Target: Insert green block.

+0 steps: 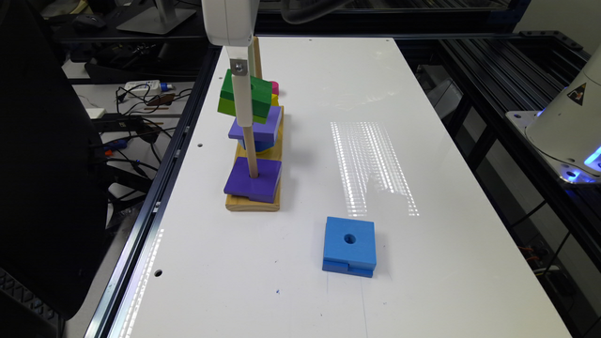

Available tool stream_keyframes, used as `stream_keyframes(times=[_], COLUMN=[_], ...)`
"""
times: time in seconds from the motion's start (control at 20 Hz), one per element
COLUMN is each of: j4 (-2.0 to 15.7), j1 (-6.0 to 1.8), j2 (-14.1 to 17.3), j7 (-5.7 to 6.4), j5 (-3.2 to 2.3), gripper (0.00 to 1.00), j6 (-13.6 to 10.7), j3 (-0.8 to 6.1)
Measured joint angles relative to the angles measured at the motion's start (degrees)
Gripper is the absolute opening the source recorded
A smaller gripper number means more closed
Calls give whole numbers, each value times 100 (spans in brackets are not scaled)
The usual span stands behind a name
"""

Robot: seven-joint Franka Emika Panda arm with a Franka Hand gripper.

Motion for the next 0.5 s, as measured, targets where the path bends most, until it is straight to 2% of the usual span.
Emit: stream_keyframes(times=[0.5], j4=[-1], j1=[-1], j2=[35], j7=[0], j5=[-9], gripper=[0], j6=[46], j3=[0])
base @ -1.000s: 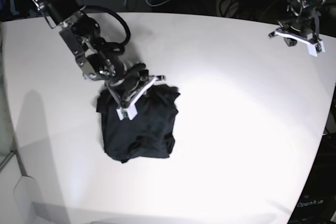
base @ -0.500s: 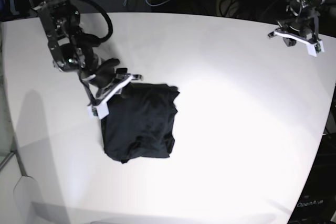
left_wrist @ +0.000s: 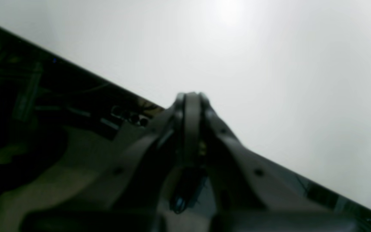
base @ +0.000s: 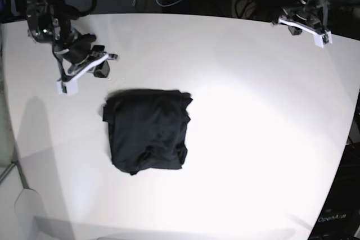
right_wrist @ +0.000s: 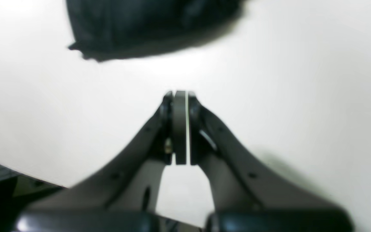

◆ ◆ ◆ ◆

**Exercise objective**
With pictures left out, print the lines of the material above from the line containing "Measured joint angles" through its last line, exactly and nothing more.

**Answer box**
Measured joint angles relative to the angles measured at the motion's start (degrees)
Gripper is the absolute opening the source recorded
A smaller gripper number means more closed
Calls give whole numbers, each value times 100 (spans in brackets are not scaled)
The usual span stands behind a name
"""

Robot: seven-joint Franka Emika Panda arm with a Franka Hand gripper.

Motion for the next 0.5 s, as measured, targets where the path bends most, until it is straight to 2% of the usual span.
Emit: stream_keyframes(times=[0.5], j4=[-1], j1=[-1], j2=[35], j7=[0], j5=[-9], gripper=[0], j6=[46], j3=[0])
base @ -1.000s: 
base @ -0.500s: 
left_wrist @ +0.000s: 
base @ +0.000s: 
right_wrist @ +0.000s: 

That completes the output for this exercise.